Task item:
Tally up the lines below that include the word "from". Answer with the number alone.

Dataset section:
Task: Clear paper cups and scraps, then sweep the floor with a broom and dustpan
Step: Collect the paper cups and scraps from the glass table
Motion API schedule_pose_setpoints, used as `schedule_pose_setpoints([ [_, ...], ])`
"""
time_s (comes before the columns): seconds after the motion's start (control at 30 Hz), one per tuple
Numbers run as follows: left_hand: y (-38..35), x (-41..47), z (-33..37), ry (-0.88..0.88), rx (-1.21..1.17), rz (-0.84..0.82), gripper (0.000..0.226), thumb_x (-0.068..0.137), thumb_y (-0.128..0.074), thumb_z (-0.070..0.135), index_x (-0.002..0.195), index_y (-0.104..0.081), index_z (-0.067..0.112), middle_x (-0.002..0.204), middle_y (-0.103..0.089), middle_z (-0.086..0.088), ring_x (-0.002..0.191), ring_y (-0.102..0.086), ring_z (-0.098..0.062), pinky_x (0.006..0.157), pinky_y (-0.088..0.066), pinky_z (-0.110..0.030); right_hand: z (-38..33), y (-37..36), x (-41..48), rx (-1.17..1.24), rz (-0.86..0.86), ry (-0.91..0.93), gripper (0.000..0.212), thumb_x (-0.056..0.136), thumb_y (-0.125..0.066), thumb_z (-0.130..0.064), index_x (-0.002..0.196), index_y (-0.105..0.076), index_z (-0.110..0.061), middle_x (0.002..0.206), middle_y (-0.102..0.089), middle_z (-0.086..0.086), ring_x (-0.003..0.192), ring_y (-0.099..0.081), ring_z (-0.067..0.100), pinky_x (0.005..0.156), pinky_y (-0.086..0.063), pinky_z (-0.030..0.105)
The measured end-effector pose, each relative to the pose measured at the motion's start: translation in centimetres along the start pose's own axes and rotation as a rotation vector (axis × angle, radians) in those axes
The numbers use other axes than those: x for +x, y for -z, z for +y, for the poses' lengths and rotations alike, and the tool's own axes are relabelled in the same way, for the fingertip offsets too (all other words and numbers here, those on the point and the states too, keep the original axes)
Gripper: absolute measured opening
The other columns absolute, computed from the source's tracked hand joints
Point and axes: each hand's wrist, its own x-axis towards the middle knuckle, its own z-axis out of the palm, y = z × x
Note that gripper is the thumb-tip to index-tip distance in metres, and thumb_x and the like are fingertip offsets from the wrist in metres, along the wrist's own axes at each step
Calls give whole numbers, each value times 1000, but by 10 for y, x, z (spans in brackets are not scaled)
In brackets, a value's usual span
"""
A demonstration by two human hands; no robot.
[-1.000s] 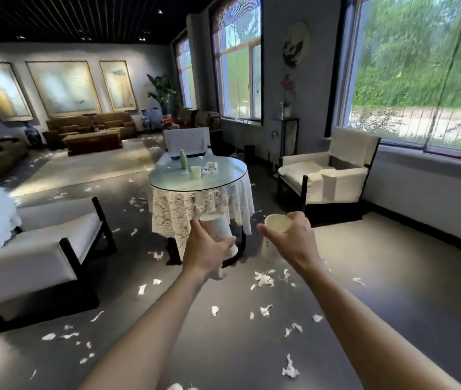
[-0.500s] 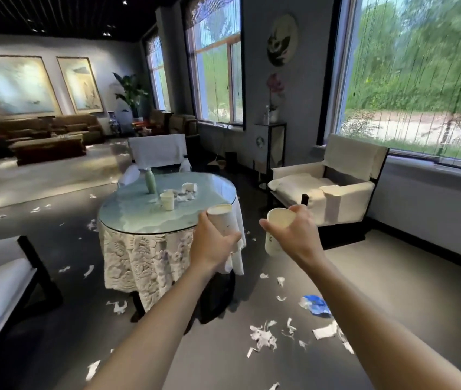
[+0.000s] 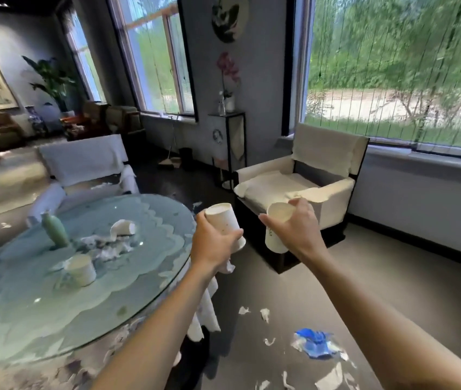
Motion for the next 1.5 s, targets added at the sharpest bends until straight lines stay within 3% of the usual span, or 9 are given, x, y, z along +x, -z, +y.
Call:
schedule_pose_setpoints([
  [0.13, -65, 126, -5, 33, 1, 16, 73, 71, -80, 33, 128, -37, 17, 107, -50, 2, 88, -48, -15, 74, -37, -26, 28, -37, 127, -5, -10, 6, 82, 74, -73, -55, 133, -42, -8, 128, -48, 8, 115, -48, 22, 95, -46, 37],
  [0.33, -141, 301, 1, 51, 38, 23, 76, 71, -80, 35, 130, -35, 18, 110, -52, 3, 89, -52, -17, 70, -41, -28, 49, -90, 319, -7, -91, 33, 78, 75, -74, -52, 132, -42, -8, 126, -47, 6, 110, -48, 17, 84, -39, 25],
  [0.53, -183, 457, -35, 108, 72, 110, 75, 72, -78, 34, 131, -34, 19, 120, -53, 0, 94, -50, -17, 69, -40, -27, 70, -178, 460, -2, -199, 5, 80, 75, -74, -51, 133, -40, -8, 129, -41, 7, 117, -46, 22, 96, -44, 33],
  [0.6, -201, 513, -53, 120, 67, 103, 73, 72, -78, 35, 129, -34, 19, 121, -53, 1, 94, -50, -16, 64, -40, -25, 80, -216, 510, -12, -214, 1, 80, 74, -74, -53, 132, -40, -9, 128, -38, 6, 118, -44, 23, 98, -43, 35],
  [0.83, -237, 768, -119, 115, 119, 112, 73, 72, -77, 38, 128, -33, 22, 119, -53, 3, 94, -50, -15, 70, -42, -30, 65, -387, 725, 26, -222, -19, 81, 74, -74, -53, 135, -39, -11, 130, -37, 7, 123, -40, 27, 100, -43, 42],
  [1.07, -247, 1004, -151, 142, 128, 180, 77, 74, -78, 35, 134, -33, 18, 129, -51, -2, 113, -53, -23, 76, -41, -31, 26, -518, 933, 49, -228, 26, 81, 75, -72, -55, 135, -36, -13, 130, -36, 5, 122, -40, 25, 96, -46, 45],
  [1.3, -280, 1214, -209, 198, 106, 244, 71, 72, -77, 32, 129, -36, 19, 120, -54, 1, 95, -51, -16, 69, -40, -28, 32, -668, 1127, 76, -294, 21, 82, 76, -72, -52, 136, -34, -12, 134, -33, 8, 128, -33, 26, 100, -42, 43],
  [1.5, -311, 1413, -239, 216, 71, 273, 72, 73, -78, 33, 130, -36, 17, 120, -55, 0, 98, -52, -18, 73, -39, -28, 22, -793, 1302, 125, -377, -11, 83, 75, -71, -54, 138, -34, -13, 133, -35, 6, 126, -38, 27, 100, -43, 42],
])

Output below:
3